(DIRECTIONS FOR THIS TASK)
Line by line, copy out the data below exactly.

DATA Start Marker

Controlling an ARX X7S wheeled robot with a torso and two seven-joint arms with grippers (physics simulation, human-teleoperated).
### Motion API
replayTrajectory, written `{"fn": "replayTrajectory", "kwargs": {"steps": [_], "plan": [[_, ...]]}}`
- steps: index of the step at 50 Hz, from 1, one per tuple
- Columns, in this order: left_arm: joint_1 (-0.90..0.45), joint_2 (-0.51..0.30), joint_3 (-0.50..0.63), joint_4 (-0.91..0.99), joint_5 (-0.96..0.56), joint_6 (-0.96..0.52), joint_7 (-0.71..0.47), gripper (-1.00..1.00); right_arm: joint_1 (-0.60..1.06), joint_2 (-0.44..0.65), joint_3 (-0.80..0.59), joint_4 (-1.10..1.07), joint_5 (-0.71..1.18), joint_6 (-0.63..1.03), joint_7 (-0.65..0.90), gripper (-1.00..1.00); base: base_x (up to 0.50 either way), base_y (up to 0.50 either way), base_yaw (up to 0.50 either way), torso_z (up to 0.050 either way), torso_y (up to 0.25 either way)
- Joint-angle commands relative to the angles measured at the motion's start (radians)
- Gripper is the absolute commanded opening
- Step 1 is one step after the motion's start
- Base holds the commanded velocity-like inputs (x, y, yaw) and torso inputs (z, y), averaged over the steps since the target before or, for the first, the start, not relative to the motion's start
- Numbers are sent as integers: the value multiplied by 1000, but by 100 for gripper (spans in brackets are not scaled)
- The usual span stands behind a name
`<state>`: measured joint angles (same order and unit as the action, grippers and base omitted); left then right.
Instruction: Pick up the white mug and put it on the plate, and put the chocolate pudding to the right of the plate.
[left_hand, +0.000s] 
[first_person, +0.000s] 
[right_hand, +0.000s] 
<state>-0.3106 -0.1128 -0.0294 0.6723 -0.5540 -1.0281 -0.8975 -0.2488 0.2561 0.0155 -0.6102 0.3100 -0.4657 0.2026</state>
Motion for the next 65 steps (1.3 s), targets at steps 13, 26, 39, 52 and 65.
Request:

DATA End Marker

(SOLUTION BELOW)
Controlling an ARX X7S wheeled robot with a torso and two seven-joint arms with grippers (physics simulation, human-teleoperated).
### Motion API
replayTrajectory, written `{"fn": "replayTrajectory", "kwargs": {"steps": [_], "plan": [[_, ...]]}}`
- steps: index of the step at 50 Hz, from 1, one per tuple
- Columns, in this order: left_arm: joint_1 (-0.90..0.45), joint_2 (-0.51..0.30), joint_3 (-0.50..0.63), joint_4 (-0.91..0.99), joint_5 (-0.96..0.56), joint_6 (-0.96..0.52), joint_7 (-0.71..0.47), gripper (-1.00..1.00); right_arm: joint_1 (-0.60..1.06), joint_2 (-0.44..0.65), joint_3 (-0.80..0.59), joint_4 (-1.10..1.07), joint_5 (-0.71..1.18), joint_6 (-0.63..1.03), joint_7 (-0.65..0.90), gripper (-1.00..1.00); base: base_x (up to 0.50 either way), base_y (up to 0.50 either way), base_yaw (up to 0.50 either way), torso_z (up to 0.050 either way), torso_y (up to 0.25 either way)
- Joint-angle commands relative to the angles measured at the motion's start (radians)
- Gripper is the absolute commanded opening
- Step 1 is one step after the motion's start
- Base holds the commanded velocity-like inputs (x, y, yaw) and torso inputs (z, y), averaged over the steps since the target before or, for the first, the start, not relative to the motion's start
- Numbers are sent as integers: the value multiplied by 1000, but by 100 for gripper (spans in brackets are not scaled)
- The usual span stands behind a name
`<state>`: measured joint angles (same order and unit as the action, grippers and base omitted); left then right.
Instruction: Pick up the white mug and put it on the plate, and put the chocolate pudding to the right of the plate.
[left_hand, +0.000s] 
[first_person, +0.000s] 
[right_hand, +0.000s] 
<state>-0.3106 -0.1128 -0.0294 0.6723 -0.5540 -1.0281 -0.8975 -0.2488 0.2561 0.0155 -0.6102 0.3100 -0.4657 0.2026</state>
Motion for the next 65 steps (1.3 s), targets at steps 13, 26, 39, 52 and 65.
Request:

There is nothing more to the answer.